The Recipe is a 2010 South Korean film about a television producer who finds out many surprising truths while tracking down the story about a mysterious bean paste stew. Behind the captivating taste lies a woman's unfortunate life and love story.

==Plot==
Jang Hye-jin (Lee Yo-won) is an ordinary woman whose doenjang jjigae (soybean paste soup) is to die for but only very few have tried it. They claimed the scent alone was so heavenly it was as if all around didn't matter.

When a notorious murderer on death row requests Jang's soup as his last meal, television producer Choi Yoo-jin (Ryu Seung-ryong) starts looking for Jang and the recipe. While looking, Chou Yoo-jin discovers how the police were only able to catch the killer due to him walking into a kitchen with the doenjang jjigae cooking. The killer was so captivated by the stew that he didn't even notice the police arriving to arrest him. The scent also froze the police until a chill breeze blew it away. They waited for the killer to finish before arresting him, but they wondered what it must have tasted like.

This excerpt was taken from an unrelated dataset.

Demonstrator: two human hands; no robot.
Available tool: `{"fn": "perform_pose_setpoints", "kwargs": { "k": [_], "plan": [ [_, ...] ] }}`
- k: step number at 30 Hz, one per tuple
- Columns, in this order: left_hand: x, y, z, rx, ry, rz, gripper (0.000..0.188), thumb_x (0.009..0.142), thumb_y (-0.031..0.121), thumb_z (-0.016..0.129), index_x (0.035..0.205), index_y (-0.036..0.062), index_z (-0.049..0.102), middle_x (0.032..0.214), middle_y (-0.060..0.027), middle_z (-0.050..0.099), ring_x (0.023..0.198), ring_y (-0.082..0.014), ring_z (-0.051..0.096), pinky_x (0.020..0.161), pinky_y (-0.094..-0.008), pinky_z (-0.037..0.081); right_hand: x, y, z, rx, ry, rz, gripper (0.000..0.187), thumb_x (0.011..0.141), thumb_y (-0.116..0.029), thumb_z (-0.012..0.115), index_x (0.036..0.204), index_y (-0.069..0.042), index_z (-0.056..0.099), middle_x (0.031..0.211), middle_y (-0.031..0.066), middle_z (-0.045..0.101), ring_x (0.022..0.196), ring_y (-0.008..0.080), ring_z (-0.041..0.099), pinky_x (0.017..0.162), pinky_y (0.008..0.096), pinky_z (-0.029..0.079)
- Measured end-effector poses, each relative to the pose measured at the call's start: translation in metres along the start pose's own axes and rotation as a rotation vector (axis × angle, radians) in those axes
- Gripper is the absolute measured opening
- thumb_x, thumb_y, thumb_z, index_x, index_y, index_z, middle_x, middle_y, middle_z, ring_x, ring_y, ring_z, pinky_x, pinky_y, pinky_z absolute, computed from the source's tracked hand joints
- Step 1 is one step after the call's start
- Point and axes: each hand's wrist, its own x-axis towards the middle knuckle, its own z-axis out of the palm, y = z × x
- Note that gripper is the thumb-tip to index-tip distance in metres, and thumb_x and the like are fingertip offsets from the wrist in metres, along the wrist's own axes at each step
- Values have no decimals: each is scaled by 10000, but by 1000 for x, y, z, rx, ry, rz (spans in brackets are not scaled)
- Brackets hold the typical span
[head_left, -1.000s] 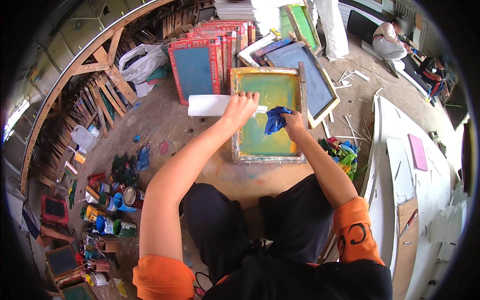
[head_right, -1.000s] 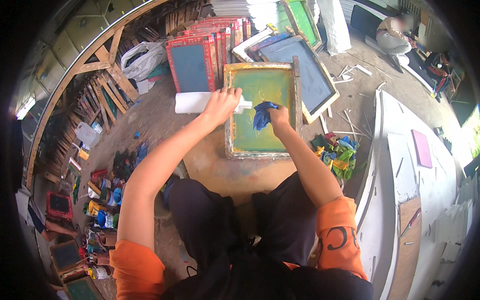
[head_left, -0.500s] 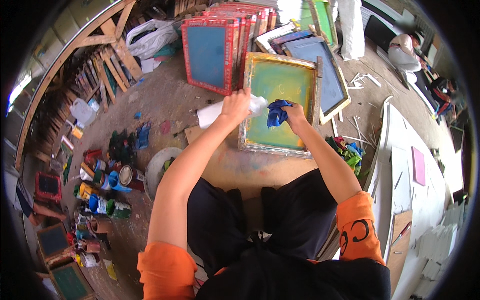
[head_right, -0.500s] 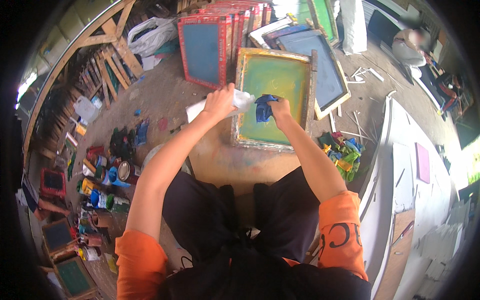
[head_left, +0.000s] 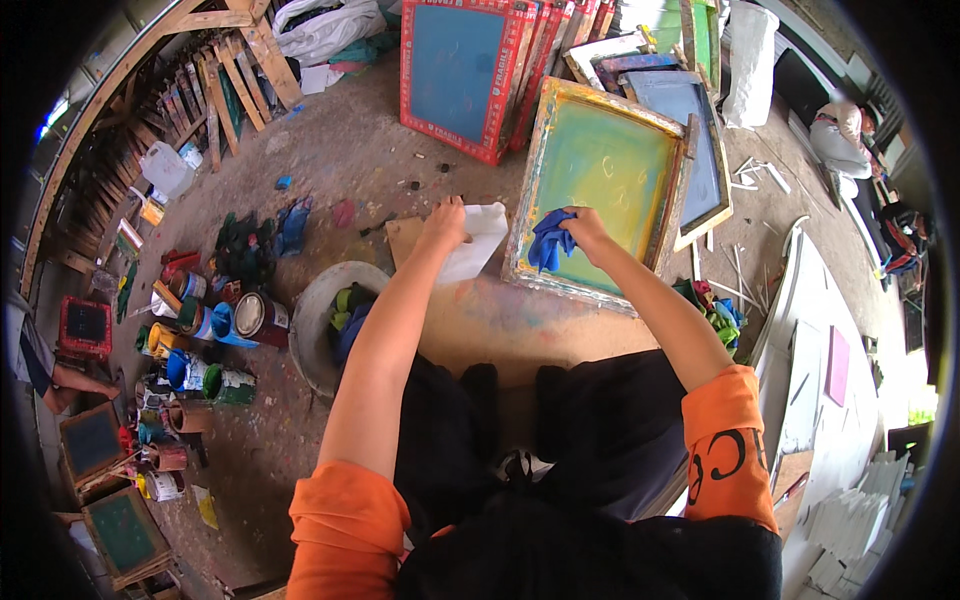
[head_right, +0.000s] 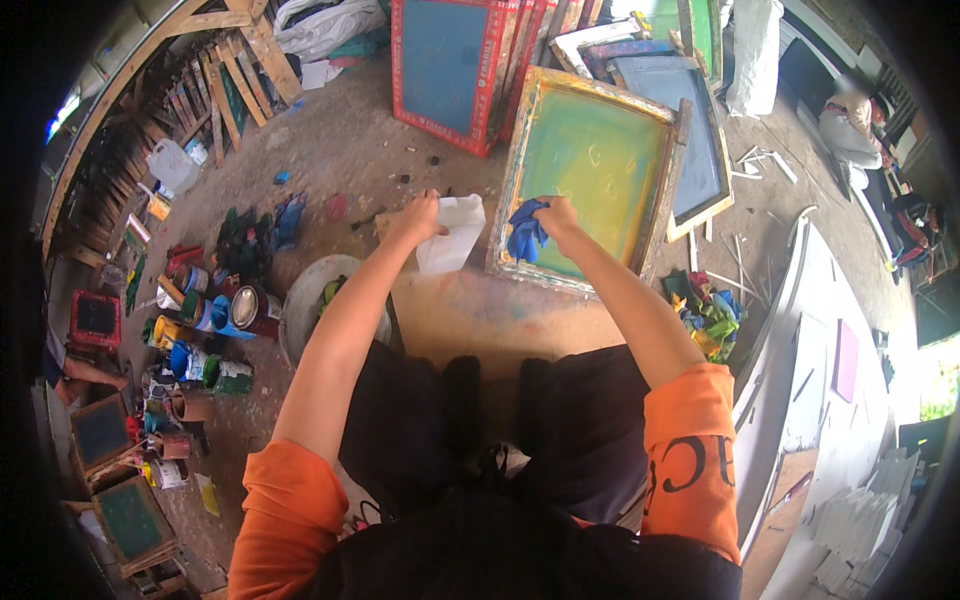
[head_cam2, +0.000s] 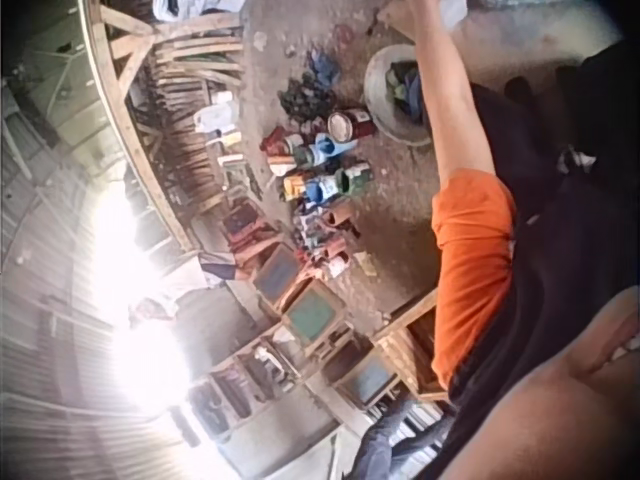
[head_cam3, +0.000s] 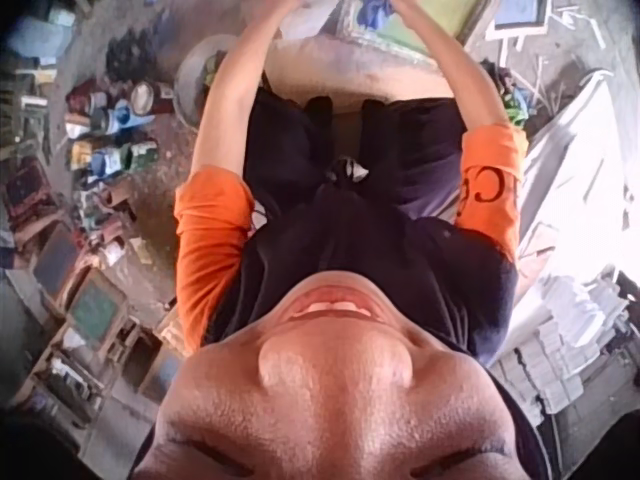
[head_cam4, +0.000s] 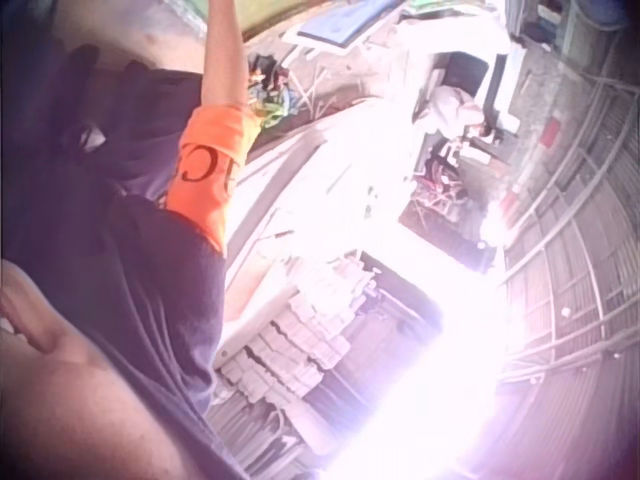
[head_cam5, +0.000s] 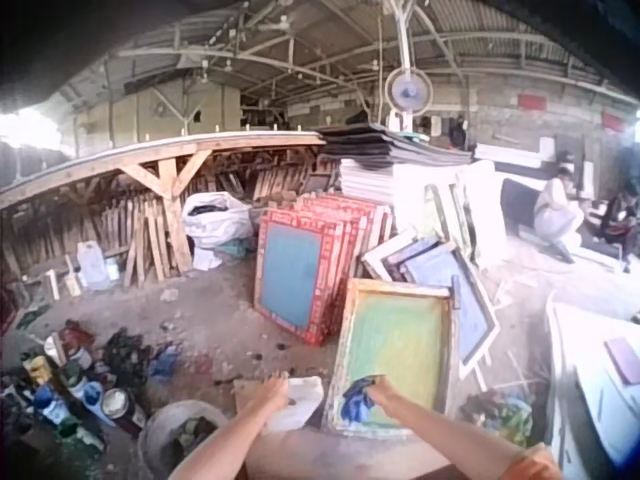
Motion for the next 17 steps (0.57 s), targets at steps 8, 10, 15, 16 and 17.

Jang is nowhere to be found and upon Choi's journey he learns she died while searching for her love, Kim Hyun-soo (Lee Dong-wook) but hopes to discover the recipe.

==Cast==

- Ryu Seung-ryong as Choi Yoo-jin
- Lee Yo-won as Jang Hye-jin
- Lee Dong-wook as Kim Hyun-soo
- Jo Sung-ha as Park Min / Park Gu
- Lee Yong-nyeo as Han Myung-suk
Owner of mountainside restaurant

- Kim Jung-suk as Detective Kang
- Yu Seung-mok as Kim Deuk-gu
- Nam Jeong-hee
Grandmother

- Kim Se-dong
Blind man

- Park Hye-jin
Owner of Soondae Soup restaurant

- Yoo Soon-woong
Salt farm owner

- Lee Sang-hee
Owner of small store in the countryside

==Production==
Twelve years after her last film, Rub Love, director Anna Lee mixes two different genres - the thriller and the love story. The English title, The Recipe, contains a lot of meaning: a record of a person's life, a memory of taste, an experience of loss and a chronicle of hurts. In this sense, the film is a recipe for everything. Lee illustrates the obsession with memories of love and a fatalistic point of view. The soybean soup recipe contains pain, longing and salvation. In a sense, the recipe is the very history of Korea's memory and tradition.